* _How to complete this task_: What you return should be the lines of the data containing "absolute", each in full.

* _Dataset_:
+--

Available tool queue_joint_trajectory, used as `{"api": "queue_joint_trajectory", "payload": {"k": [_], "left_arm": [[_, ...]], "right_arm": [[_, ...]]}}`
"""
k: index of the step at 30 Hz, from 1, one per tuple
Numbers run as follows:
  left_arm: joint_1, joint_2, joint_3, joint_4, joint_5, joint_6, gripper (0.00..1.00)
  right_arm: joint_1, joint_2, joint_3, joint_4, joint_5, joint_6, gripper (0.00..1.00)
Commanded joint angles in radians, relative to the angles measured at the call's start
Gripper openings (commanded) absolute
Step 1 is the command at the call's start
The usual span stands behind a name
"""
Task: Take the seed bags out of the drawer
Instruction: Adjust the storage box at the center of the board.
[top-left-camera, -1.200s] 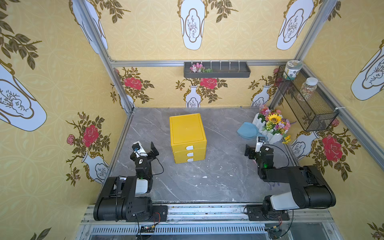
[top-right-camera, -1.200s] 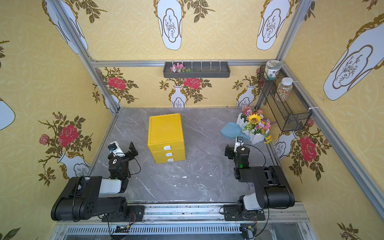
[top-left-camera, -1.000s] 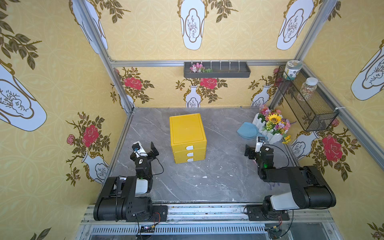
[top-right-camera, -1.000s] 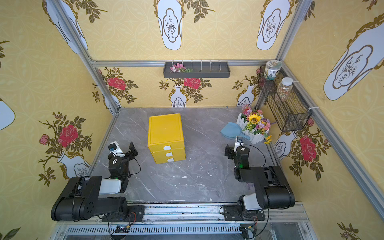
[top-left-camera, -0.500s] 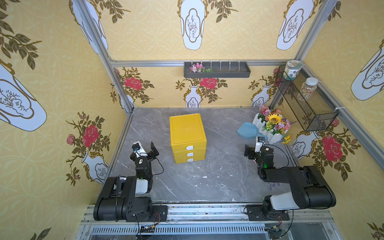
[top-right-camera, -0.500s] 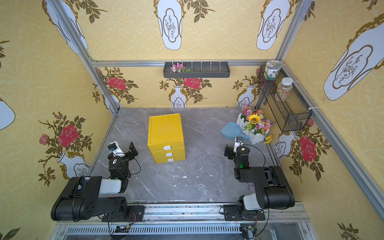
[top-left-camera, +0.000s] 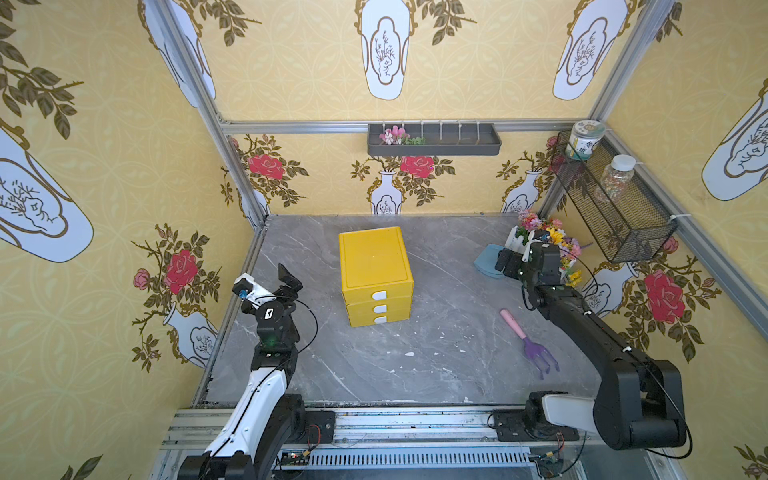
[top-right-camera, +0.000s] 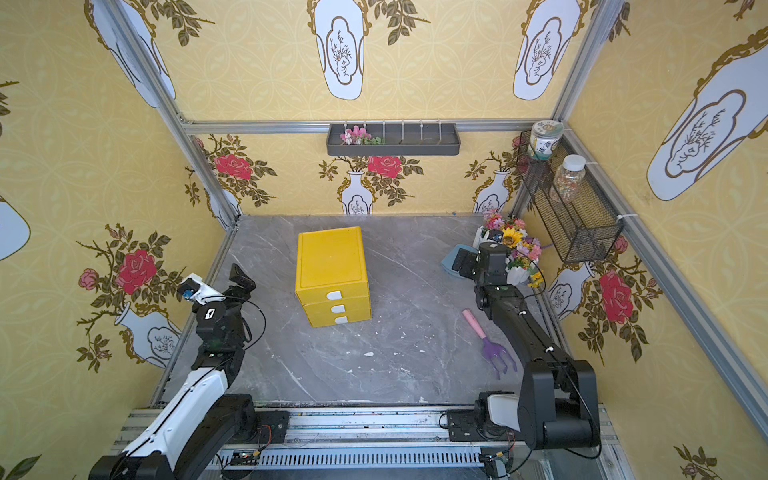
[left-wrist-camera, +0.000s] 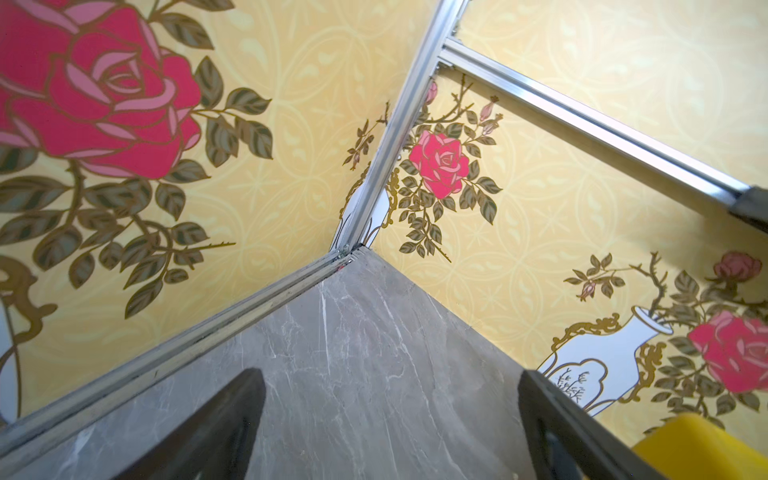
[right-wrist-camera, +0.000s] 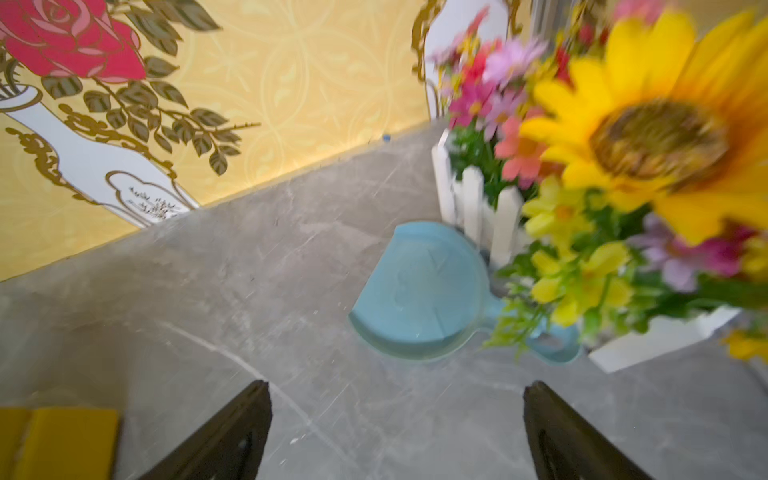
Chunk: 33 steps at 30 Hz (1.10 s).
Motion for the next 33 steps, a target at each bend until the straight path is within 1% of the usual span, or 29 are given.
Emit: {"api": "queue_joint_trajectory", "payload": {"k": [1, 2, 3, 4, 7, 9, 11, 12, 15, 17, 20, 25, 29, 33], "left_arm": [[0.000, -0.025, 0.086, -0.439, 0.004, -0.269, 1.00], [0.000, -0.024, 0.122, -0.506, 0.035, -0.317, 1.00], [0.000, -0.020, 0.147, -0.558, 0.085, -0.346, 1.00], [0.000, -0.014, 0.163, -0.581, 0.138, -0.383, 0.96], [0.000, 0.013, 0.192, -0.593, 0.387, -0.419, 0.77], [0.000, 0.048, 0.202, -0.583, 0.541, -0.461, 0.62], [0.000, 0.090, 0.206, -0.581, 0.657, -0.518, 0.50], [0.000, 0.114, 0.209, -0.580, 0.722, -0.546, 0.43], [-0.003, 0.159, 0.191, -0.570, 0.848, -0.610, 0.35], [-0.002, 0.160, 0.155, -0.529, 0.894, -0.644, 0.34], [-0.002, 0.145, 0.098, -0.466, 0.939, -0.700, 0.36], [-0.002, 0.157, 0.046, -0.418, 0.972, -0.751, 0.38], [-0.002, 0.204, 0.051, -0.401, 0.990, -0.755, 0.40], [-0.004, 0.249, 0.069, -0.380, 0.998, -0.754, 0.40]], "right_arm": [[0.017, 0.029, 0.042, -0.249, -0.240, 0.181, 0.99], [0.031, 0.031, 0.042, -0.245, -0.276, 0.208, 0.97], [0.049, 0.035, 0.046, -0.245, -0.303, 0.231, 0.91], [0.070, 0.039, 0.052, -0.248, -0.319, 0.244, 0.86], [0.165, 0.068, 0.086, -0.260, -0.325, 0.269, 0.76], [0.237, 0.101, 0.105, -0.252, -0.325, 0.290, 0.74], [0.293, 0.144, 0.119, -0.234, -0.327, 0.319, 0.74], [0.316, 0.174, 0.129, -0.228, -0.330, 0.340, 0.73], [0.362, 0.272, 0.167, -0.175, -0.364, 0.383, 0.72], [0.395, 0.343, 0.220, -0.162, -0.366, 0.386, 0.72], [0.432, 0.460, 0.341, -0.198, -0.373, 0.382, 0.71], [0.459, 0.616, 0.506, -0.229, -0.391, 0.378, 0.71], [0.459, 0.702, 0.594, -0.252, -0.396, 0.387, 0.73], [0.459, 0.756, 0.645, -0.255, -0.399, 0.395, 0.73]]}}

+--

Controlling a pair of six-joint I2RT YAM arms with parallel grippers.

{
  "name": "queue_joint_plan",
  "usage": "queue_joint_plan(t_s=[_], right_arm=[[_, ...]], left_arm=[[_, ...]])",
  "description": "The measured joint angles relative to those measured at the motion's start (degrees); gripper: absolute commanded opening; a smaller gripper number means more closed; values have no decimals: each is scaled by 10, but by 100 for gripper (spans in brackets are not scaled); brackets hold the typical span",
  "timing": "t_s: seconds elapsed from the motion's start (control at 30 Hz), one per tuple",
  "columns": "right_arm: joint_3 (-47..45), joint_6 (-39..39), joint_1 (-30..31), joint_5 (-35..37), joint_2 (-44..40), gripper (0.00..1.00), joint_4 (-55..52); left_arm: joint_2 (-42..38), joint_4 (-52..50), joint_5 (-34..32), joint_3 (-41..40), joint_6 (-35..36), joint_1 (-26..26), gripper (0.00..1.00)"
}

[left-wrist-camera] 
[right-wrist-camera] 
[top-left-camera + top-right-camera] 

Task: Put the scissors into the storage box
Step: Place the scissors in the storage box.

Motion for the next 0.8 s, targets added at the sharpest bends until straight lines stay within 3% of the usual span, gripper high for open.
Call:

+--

* _Completed exercise_:
Gripper openings (commanded) absolute
  "description": "The measured joint angles relative to those measured at the motion's start (degrees); gripper: absolute commanded opening; a smaller gripper number means more closed; values have no decimals: each is scaled by 10, but by 100 for gripper (spans in brackets are not scaled); brackets hold the typical span",

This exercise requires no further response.